Role of Government Support in Nuclear Research:
Government funding is necessary for long-range research and development in nuclear energy, especially for projects with strategic importance. Government support is crucial for testing and evaluating various materials and designs before constructing reactors. Historically, governments have played a role in funding nuclear research and development due to the strategic implications of the industry.

Addressing Private Investment Concerns:
Private investors are hesitant to invest large sums of money in nuclear energy due to the highly regulated nature of the industry. Private companies cannot conduct research and development without government oversight and approval. There is a need for government support to establish a favorable regulatory environment and provide incentives for private investment.

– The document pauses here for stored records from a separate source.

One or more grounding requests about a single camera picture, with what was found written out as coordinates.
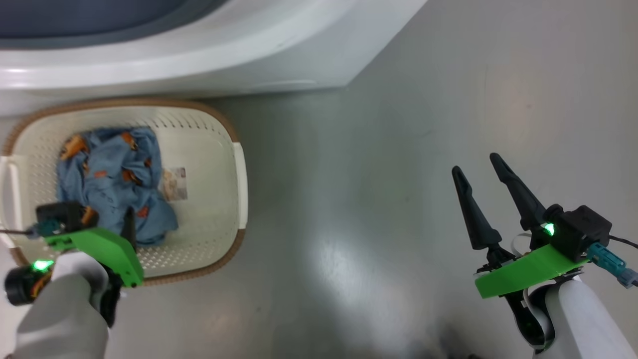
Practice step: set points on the white front-load washing machine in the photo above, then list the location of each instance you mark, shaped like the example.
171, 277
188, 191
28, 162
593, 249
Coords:
249, 55

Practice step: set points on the grey rubber door seal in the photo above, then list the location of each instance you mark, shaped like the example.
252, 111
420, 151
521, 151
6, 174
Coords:
99, 20

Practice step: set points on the paper label inside basket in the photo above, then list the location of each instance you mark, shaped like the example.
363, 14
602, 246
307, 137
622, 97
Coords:
174, 184

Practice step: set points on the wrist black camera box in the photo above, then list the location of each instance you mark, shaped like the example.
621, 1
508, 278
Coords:
65, 214
583, 227

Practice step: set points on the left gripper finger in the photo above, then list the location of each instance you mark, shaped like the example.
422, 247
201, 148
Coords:
130, 229

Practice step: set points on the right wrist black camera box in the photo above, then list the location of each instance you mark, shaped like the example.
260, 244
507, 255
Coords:
583, 227

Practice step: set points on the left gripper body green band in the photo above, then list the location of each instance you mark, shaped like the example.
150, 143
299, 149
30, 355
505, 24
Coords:
109, 249

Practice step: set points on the cream plastic laundry basket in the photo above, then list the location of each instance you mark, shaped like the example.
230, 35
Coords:
209, 179

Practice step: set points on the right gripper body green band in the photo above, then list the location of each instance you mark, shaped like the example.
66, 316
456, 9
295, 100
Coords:
528, 271

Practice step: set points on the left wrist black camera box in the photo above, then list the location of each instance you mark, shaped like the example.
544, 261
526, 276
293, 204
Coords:
65, 214

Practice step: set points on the blue printed garment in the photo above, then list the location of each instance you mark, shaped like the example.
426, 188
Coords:
114, 184

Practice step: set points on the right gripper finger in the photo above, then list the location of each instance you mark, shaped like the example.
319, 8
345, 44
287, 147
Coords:
523, 199
478, 224

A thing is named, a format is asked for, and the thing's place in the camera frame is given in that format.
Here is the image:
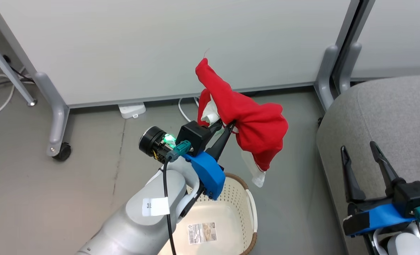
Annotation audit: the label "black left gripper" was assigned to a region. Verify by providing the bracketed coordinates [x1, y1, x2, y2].
[138, 119, 236, 164]

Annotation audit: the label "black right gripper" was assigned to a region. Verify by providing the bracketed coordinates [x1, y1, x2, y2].
[340, 141, 406, 215]

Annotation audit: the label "white power strip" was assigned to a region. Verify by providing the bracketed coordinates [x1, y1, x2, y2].
[118, 102, 147, 119]

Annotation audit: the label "narrow white partition panel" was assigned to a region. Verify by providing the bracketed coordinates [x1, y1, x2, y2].
[352, 0, 420, 80]

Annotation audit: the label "short white cable loop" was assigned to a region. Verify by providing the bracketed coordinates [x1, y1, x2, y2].
[178, 97, 200, 123]

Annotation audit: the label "grey partition foot with wheel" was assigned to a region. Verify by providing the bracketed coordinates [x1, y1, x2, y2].
[34, 72, 71, 158]

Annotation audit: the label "long white floor cable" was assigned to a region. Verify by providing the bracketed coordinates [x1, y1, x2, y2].
[0, 74, 26, 120]

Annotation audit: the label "blue left camera mount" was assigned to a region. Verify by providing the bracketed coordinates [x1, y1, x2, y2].
[183, 151, 226, 201]

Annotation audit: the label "grey fabric sofa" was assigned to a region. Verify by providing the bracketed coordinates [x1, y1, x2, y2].
[316, 74, 420, 255]

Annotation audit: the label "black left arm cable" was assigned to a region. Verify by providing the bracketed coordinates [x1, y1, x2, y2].
[162, 158, 177, 255]

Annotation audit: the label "teal left cable connector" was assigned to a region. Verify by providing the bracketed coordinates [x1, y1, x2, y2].
[166, 140, 192, 163]

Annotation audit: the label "grey metal table leg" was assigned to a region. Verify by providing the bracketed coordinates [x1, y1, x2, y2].
[0, 32, 38, 107]

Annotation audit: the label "black caster wheel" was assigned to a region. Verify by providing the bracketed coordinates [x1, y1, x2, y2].
[52, 142, 72, 162]

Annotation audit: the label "red and white garment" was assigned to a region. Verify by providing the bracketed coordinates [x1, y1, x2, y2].
[195, 57, 289, 188]

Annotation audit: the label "black floor cables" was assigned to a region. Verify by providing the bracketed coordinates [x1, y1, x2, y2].
[0, 54, 35, 100]

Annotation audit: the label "paper label sticker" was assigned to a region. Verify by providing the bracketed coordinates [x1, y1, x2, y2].
[187, 222, 218, 245]

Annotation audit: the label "beige perforated laundry basket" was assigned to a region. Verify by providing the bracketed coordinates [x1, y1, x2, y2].
[158, 172, 258, 255]

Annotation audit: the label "large white partition panel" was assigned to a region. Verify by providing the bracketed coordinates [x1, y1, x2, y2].
[0, 0, 361, 108]

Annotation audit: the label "white paper tag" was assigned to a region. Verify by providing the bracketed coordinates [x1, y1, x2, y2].
[142, 197, 170, 217]

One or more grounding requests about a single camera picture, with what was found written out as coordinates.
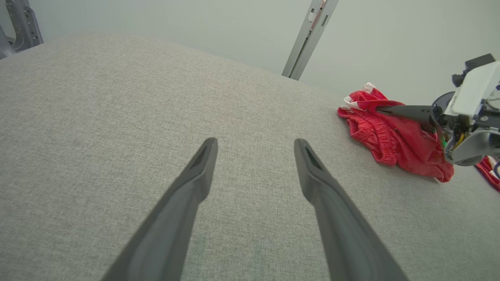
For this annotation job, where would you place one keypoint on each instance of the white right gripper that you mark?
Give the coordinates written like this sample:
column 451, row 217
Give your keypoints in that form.
column 476, row 97

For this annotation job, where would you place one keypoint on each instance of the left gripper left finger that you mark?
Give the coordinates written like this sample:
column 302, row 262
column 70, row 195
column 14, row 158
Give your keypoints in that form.
column 172, row 226

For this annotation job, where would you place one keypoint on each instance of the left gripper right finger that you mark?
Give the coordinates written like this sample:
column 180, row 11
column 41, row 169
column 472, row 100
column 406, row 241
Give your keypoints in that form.
column 343, row 234

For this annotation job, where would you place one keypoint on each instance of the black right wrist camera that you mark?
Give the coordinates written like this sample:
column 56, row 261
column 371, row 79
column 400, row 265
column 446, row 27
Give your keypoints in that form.
column 478, row 63

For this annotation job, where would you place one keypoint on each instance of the grey partition post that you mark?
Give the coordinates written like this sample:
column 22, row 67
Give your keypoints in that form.
column 308, row 39

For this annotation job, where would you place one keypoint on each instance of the grey metal frame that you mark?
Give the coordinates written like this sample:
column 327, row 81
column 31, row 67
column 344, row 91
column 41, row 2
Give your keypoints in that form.
column 23, row 27

Personal Investment Limitations:
While individuals with significant wealth may be able to fund nuclear research, they are still reluctant to risk large sums of money. Long-range research projects require sustained funding over a long period, which is difficult for individuals to provide consistently.

Conclusion:
Technological diversity in nuclear energy presents challenges in selecting the most promising designs. Government support is crucial for long-range research and development, especially for testing and evaluating materials and designs. Private investment in nuclear energy is limited due to regulatory hurdles and the need for sustained funding.